WORK INSTRUCTION:
All the data below needs to be retyped exactly as shown.

PROVIDED MATERIAL:
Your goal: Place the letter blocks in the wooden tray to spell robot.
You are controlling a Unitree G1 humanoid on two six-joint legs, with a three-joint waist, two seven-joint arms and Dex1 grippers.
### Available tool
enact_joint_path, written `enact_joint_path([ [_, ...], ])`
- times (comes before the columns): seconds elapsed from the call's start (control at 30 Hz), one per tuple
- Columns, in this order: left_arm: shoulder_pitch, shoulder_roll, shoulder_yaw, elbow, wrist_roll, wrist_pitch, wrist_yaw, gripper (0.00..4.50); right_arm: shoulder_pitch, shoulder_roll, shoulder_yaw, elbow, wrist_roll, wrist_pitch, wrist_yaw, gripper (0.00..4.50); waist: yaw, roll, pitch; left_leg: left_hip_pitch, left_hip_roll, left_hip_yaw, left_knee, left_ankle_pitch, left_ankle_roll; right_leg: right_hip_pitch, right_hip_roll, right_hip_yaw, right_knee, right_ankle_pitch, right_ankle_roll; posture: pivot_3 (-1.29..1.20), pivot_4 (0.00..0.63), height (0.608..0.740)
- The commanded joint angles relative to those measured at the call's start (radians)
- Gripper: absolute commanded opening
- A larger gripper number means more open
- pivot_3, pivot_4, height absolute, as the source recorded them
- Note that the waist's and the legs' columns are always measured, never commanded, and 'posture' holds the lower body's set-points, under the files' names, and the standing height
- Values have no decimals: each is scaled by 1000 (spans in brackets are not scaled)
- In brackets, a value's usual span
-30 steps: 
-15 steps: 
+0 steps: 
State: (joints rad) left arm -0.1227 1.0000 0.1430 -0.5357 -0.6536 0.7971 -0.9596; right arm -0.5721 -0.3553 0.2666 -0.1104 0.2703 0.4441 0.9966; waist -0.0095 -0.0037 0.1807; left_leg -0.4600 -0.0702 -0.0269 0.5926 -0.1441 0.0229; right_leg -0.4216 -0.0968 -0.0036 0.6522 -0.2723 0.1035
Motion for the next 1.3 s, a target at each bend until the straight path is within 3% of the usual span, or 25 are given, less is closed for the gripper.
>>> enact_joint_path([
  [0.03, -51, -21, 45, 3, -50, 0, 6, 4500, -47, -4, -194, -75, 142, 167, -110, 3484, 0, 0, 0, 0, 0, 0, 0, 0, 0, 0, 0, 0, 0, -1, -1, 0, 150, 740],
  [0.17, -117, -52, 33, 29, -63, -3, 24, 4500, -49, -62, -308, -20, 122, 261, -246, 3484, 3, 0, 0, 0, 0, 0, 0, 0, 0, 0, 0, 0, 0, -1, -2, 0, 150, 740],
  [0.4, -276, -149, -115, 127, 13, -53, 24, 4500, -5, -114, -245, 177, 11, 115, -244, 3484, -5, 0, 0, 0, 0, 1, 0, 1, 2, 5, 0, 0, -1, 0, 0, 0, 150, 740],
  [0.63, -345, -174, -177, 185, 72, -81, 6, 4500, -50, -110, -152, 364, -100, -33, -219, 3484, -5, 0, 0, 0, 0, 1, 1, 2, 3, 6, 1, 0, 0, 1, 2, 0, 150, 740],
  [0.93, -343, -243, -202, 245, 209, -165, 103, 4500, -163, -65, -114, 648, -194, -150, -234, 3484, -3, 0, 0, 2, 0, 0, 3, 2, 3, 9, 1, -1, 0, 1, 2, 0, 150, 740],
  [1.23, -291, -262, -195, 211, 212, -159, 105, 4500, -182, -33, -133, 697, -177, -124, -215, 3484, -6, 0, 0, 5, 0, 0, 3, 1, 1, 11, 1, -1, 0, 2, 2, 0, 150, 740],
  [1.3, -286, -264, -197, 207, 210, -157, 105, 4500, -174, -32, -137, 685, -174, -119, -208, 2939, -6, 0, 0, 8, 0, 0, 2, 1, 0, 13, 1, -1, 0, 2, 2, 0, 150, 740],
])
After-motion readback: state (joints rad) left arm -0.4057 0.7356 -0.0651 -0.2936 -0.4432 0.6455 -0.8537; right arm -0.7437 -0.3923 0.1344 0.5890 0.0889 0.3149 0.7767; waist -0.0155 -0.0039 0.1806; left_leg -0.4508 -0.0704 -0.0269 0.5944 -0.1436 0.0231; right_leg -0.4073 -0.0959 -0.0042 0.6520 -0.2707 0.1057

EXERCISE ANSWER:
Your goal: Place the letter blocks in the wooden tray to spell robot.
You are controlling a Unitree G1 humanoid on two six-joint legs, with a three-joint waist, two seven-joint arms and Dex1 grippers.
### Available tool
enact_joint_path, written `enact_joint_path([ [_, ...], ])`
- times (comes before the columns): seconds elapsed from the call's start (control at 30 Hz), one per tuple
- Columns, in this order: left_arm: shoulder_pitch, shoulder_roll, shoulder_yaw, elbow, wrist_roll, wrist_pitch, wrist_yaw, gripper (0.00..4.50); right_arm: shoulder_pitch, shoulder_roll, shoulder_yaw, elbow, wrist_roll, wrist_pitch, wrist_yaw, gripper (0.00..4.50); waist: yaw, roll, pitch; left_leg: left_hip_pitch, left_hip_roll, left_hip_yaw, left_knee, left_ankle_pitch, left_ankle_roll; right_leg: right_hip_pitch, right_hip_roll, right_hip_yaw, right_knee, right_ankle_pitch, right_ankle_roll; posture: pivot_3 (-1.29..1.20), pivot_4 (0.00..0.63), height (0.608..0.740)
- The commanded joint angles relative to those measured at the call's start (radians)
- Gripper: absolute commanded opening
- A larger gripper number means more open
- pivot_3, pivot_4, height absolute, as the source recorded them
- Note that the waist's and the legs' columns are always measured, never commanded, and 'posture' holds the lower body's set-points, under the files' names, and the standing height
- Values have no decimals: each is scaled by 1000 (spans in brackets are not scaled)
- In brackets, a value's usual span
-30 steps: 
-15 steps: 
+0 steps: 
State: (joints rad) left arm -0.1227 1.0000 0.1430 -0.5357 -0.6536 0.7971 -0.9596; right arm -0.5721 -0.3553 0.2666 -0.1104 0.2703 0.4441 0.9966; waist -0.0095 -0.0037 0.1807; left_leg -0.4600 -0.0702 -0.0269 0.5926 -0.1441 0.0229; right_leg -0.4216 -0.0968 -0.0036 0.6522 -0.2723 0.1035
Motion for the next 1.3 s, a target at each bend until the straight path is within 3% of the usual span, or 25 are given, less is closed for the gripper.
>>> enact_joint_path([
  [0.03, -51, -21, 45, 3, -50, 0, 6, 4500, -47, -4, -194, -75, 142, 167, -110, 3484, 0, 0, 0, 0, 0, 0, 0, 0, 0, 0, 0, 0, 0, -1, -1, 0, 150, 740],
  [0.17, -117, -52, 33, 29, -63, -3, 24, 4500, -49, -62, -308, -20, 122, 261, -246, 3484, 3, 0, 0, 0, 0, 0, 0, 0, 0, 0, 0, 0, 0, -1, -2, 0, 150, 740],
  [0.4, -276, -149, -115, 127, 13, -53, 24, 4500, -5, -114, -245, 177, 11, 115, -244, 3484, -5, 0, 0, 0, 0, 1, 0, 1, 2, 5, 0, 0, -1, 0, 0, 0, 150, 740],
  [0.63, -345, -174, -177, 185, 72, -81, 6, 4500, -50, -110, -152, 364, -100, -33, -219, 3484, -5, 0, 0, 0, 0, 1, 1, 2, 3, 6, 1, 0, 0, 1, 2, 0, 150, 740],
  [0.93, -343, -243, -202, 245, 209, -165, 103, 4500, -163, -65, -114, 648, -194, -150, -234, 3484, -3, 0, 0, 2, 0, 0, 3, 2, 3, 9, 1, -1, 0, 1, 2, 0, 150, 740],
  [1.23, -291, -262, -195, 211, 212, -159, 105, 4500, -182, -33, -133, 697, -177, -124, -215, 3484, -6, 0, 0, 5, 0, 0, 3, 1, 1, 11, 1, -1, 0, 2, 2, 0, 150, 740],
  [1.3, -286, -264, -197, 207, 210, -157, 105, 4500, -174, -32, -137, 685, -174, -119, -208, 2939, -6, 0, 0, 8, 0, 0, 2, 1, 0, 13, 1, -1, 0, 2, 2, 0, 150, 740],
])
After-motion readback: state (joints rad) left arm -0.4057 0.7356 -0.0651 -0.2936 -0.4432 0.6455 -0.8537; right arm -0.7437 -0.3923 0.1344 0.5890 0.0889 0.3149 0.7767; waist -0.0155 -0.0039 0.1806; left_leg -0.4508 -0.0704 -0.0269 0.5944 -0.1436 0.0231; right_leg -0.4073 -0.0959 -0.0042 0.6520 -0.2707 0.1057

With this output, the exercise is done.